Zum Test der Assistenzsysteme traten insgesamt fünf Auto-Duos gegeneinander an. Das Fazit: „selbst die einfachsten Systeme machen das Fahren sicherer“. Aber der Fahrer muss deren Funktionsgrenzen kennen und verstehen. Keines der getesteten Assistenzsysteme arbeitete absolut fehlerfrei. Alle Systeme können den Fahrer nur unterstützen, ihm aber nie die Verantwortung abnehmen, das Verkehrsgeschehen selbst zu kontrollieren.

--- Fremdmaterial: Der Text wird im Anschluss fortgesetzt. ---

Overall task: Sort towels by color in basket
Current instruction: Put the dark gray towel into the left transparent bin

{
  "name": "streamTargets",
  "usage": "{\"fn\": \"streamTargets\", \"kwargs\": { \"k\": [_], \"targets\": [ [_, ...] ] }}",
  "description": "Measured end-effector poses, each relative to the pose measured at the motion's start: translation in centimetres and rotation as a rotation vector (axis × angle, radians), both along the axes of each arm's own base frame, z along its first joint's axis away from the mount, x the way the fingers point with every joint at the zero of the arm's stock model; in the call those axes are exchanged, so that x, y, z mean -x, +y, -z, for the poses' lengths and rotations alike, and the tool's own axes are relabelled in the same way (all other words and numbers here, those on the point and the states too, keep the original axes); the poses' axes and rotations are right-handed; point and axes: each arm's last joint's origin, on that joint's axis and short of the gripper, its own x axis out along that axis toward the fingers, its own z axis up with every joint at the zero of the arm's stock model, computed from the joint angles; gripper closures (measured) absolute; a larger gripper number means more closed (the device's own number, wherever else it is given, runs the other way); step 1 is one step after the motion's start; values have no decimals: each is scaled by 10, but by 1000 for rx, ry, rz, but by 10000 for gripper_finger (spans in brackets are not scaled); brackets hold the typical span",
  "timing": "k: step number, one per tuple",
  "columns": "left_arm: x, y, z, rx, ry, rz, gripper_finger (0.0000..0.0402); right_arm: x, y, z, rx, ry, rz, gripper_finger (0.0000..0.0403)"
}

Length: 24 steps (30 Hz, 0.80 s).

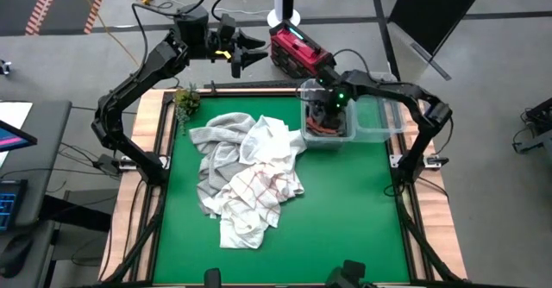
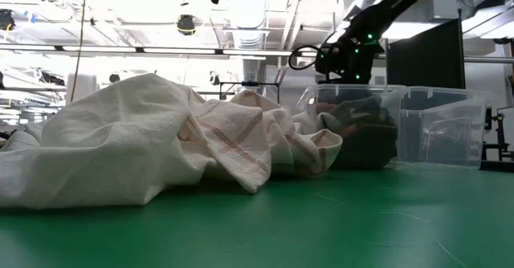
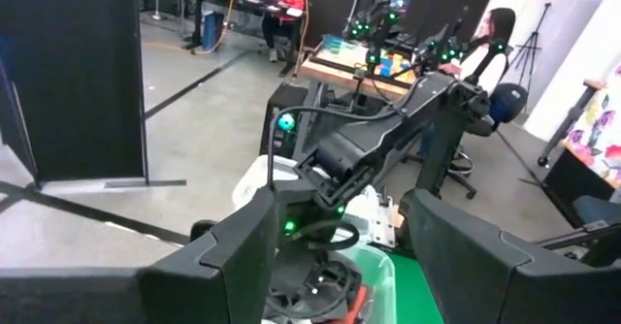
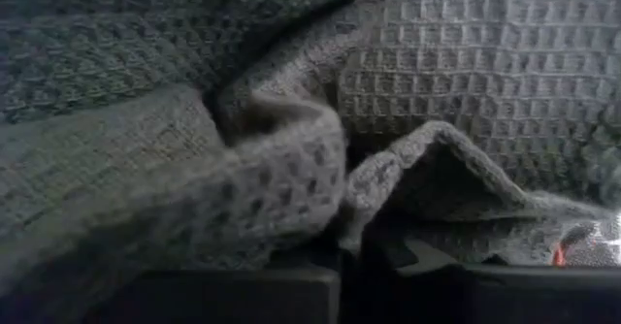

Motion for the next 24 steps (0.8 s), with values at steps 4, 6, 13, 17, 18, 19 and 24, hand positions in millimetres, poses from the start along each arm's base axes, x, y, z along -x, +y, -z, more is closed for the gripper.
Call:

Allerdings lobt die Autozeitschrift die Matrix-LED-Scheinwerfer von Mercedes: „Die funktionieren perfekt.“ Mithilfe der 84 einzeln ansteuerbaren LEDs je Scheinwerfer wird die Lichtverteilung der Streckenführung und der Umgebung angepasst. Ebenso tadellos werden ab 2022 möglicherweise die Tempolimit-Übernahmesysteme in Neuwagen funktionieren müssen. Ab diesem Jahr sollen nach dem Willen der Fachabteilung für Verbraucherschutz der EU jedes neue Auto verpflichtend damit ausgerüstet sein, allerdings als System ohne Bremseingriff.